Perhaps one of the most thought-inspiring readings of 2019 and 2020 and re-reading/re-referencing since then for those interested to dissect today's politics with sharp analytical, structured, almost mathematical tooling without regard for any rigour and correctness. Insightful, entertaining, inspiring. Veeeeery long. Full of great illustrations.

Too good to easily summarise, almost everything quote-worthy.

Builds up a "blog-quality-theory" of today's political landscape and dynamics (I need to get a good word for this kind PhD thesis with blogosphere-quality-level rigour, but stratospheric passion behind). Starts with building up a thought framework for an individual and their focus on "stories" and "power" (this is an absolutely fascinating topic for me these years anyway) and our handling of stories and what they generate/invoke in our interactions. Then proceeds to generalise to society and study of societal dynamics which provides a background "theory" for explaining what's going on in politics in recent years.

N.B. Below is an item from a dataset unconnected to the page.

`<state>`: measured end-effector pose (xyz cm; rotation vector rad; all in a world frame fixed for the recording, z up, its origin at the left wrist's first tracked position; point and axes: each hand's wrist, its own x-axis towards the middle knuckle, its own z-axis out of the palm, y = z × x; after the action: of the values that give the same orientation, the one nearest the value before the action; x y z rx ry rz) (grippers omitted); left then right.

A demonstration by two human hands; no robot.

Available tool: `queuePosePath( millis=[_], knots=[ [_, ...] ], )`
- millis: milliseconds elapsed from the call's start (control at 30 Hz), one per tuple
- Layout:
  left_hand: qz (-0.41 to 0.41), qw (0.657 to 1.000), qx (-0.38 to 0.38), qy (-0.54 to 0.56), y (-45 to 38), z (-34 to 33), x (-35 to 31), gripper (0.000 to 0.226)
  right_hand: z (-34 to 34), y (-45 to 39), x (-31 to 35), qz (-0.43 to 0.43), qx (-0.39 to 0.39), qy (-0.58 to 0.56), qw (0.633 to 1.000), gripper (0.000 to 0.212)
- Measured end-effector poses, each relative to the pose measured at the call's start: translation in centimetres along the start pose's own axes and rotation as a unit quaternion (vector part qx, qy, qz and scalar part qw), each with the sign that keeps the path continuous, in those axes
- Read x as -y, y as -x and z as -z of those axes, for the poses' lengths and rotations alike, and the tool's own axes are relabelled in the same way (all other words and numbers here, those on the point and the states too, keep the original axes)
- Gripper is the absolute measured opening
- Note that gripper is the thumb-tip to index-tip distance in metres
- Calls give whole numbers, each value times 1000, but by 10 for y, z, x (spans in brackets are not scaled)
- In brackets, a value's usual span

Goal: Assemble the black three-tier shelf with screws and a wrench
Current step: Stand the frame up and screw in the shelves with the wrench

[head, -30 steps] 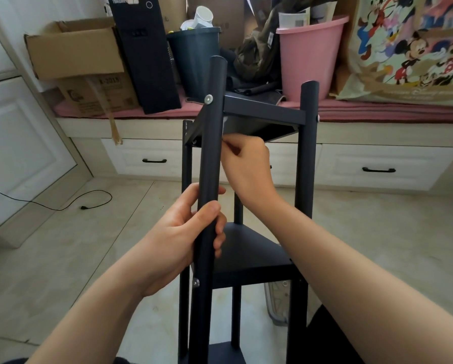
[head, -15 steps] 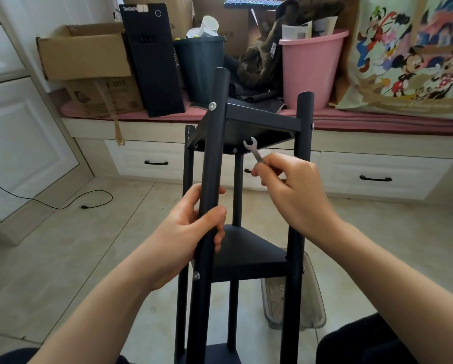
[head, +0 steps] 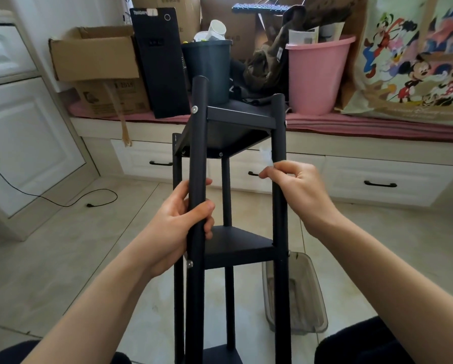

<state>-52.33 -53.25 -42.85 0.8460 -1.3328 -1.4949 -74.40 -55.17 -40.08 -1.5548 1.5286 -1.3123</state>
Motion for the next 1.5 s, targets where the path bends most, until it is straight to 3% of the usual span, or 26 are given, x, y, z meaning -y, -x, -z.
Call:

Mostly US-centric, but I think also well applicable to many phenomena we observe in most of the [Western Culture](en.wikipedia.org/wiki/Western_).

The series culminates in the post [Political Disney World](waitbutwhy.com/2019/12/politic) which is an extremely insightful (and entertaining!) big-picture explanation of political landscape, struggles and friction we observe every day, but fail to recognise the context of.

I'd be interested to hear about/read a take on this little "theory of everything political" attempt from a trained psychologist or a sociologist.

Recommended.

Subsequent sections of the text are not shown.